* _Exercise directions_
Once you reach the line with "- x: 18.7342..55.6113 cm" in the material below, copy each line exactly up to and including the line with "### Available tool", and skip the pictures.

* _Source records_
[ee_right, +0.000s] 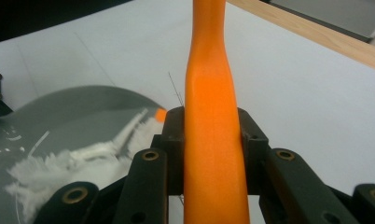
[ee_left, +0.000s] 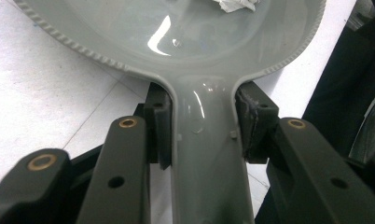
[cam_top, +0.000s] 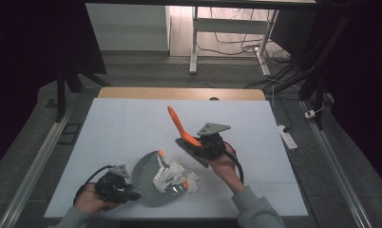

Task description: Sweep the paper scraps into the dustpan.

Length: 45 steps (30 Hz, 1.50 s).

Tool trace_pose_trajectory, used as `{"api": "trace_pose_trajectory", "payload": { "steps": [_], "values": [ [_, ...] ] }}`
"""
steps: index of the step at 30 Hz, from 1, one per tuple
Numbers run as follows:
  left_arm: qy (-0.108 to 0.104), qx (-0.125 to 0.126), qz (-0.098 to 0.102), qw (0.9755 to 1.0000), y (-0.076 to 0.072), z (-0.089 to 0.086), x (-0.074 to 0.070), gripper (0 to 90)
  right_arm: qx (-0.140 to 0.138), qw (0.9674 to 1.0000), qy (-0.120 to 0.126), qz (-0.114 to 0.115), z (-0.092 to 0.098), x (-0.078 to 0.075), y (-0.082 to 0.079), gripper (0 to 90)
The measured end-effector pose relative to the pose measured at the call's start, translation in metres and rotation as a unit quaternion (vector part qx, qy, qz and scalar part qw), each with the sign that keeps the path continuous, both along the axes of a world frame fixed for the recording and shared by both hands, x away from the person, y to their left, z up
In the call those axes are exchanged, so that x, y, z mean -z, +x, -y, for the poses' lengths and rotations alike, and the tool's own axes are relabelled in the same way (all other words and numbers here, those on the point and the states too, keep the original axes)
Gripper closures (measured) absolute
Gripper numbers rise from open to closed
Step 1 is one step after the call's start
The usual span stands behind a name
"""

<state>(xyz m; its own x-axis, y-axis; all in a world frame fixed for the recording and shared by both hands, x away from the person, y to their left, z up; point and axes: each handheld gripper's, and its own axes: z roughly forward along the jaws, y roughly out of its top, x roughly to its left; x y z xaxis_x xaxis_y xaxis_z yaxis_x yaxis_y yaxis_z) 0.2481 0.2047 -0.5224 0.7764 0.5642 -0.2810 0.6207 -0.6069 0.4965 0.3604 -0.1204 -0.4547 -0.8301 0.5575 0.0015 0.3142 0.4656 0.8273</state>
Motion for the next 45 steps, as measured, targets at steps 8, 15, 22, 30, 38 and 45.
{"api": "trace_pose_trajectory", "payload": {
  "steps": [8,15,22,30,38,45],
  "values": [
    [0.001,0.001,0.001,1.0,-0.001,0.0,0.0,61.3,0.056,0.9981,-0.004,-0.023,0.034,0.007,-0.012,70.1],
    [0.0,0.003,0.001,1.0,-0.001,0.0,-0.001,61.3,0.088,0.9948,-0.018,-0.048,0.05,0.022,-0.028,70.1],
    [0.001,0.011,0.002,0.9999,-0.002,-0.001,-0.002,61.2,0.103,0.9923,-0.014,-0.067,0.055,0.029,-0.04,70.1],
    [0.001,0.017,0.002,0.9999,-0.003,0.0,-0.002,61.2,0.102,0.9916,-0.022,-0.077,0.042,0.036,-0.044,70.1],
    [0.002,0.016,0.002,0.9999,-0.004,0.001,-0.002,61.2,0.098,0.9918,-0.028,-0.078,0.016,0.04,-0.049,70.1],
    [0.002,0.016,0.001,0.9999,-0.004,0.001,-0.001,61.2,0.087,0.9926,-0.016,-0.084,-0.011,0.041,-0.052,70.1]
  ]
}}
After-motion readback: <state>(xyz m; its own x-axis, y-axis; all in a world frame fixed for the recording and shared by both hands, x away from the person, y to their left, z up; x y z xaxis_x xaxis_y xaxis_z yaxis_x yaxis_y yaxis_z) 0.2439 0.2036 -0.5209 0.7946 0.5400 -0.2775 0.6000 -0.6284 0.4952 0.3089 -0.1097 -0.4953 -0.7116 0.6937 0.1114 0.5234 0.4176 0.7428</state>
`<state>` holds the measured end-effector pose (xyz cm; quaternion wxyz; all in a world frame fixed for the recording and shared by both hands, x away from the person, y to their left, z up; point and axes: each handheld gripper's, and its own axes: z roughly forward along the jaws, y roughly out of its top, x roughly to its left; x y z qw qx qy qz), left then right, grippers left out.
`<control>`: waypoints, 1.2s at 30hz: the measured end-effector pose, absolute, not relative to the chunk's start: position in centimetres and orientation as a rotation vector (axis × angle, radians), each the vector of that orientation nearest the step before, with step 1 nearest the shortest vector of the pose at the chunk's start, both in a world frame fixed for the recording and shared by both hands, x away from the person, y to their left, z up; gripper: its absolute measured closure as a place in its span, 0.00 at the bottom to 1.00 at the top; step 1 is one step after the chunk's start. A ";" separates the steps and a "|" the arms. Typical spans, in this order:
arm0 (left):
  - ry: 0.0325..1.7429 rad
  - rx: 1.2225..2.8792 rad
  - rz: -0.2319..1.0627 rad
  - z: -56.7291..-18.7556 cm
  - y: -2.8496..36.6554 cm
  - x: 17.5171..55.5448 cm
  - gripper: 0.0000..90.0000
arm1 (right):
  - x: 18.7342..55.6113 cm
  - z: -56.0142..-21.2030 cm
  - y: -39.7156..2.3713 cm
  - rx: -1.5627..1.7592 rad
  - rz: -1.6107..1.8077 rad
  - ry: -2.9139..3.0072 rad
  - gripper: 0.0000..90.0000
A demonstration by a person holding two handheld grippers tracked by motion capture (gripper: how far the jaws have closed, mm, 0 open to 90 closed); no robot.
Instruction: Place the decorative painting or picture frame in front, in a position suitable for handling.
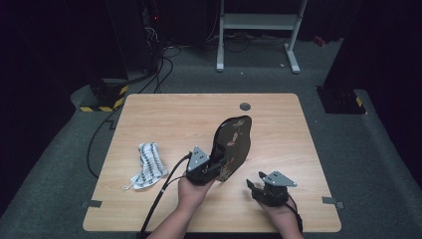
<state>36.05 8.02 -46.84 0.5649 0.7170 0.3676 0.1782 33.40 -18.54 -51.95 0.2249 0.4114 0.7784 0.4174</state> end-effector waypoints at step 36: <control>0.884 1.755 0.410 -50.1 11.1 32.8 0.57 | 33.3 -52.3 -17.9 1.137 1.139 2.165 0.47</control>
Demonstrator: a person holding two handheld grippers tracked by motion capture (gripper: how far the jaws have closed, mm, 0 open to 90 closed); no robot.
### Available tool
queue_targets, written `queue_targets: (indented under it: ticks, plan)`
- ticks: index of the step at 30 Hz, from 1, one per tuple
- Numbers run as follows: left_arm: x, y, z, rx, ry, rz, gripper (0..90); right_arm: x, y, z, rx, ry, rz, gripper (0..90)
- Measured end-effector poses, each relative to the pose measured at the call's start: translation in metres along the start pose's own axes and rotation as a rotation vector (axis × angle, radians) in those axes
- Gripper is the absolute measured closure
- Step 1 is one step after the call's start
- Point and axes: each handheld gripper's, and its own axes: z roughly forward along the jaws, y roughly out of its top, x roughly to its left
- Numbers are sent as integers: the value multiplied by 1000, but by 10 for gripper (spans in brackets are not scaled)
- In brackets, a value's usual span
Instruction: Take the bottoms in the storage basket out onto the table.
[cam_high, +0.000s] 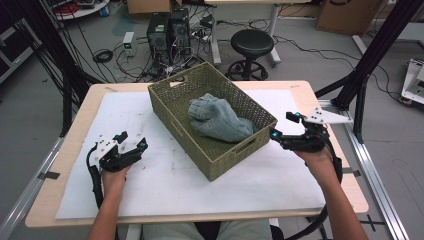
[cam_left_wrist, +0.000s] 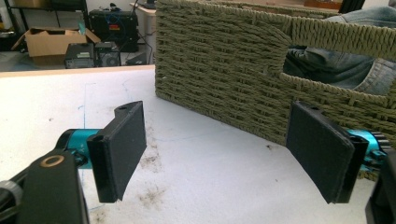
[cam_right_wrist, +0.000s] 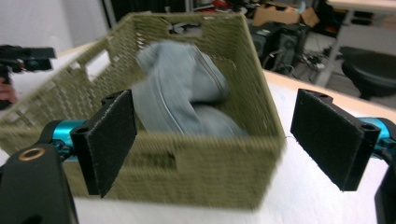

* _Written response_
  - x: 18.7342..55.6113 cm
  - z: -56.0142..-21.2030 cm
  - y: -39.7156..2.3713 cm
  - rx: -1.5627..1.7592 rad
  - rz: -1.6107..1.8077 rad
  - ry: -2.9139..3.0072 rad
  - gripper: 0.0000..90.0000
A demonstration by a person holding two handheld grippers tracked by motion capture (gripper: how far the jaws have closed, mm, 0 open to 90 closed); no robot.
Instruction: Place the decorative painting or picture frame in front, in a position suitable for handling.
<state>36.05 8.02 -46.84 0.5649 0.7170 0.3676 0.1782 33.40 -18.54 -51.95 0.2249 0.4114 0.7784 0.4174</state> end-effector waypoints at step 36: <control>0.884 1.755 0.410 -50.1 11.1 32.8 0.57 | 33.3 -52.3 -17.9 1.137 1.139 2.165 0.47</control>
Demonstrator: a person holding two handheld grippers tracked by motion capture (gripper: how far the jaws have closed, mm, 0 open to 90 closed); no robot.
### Available tool

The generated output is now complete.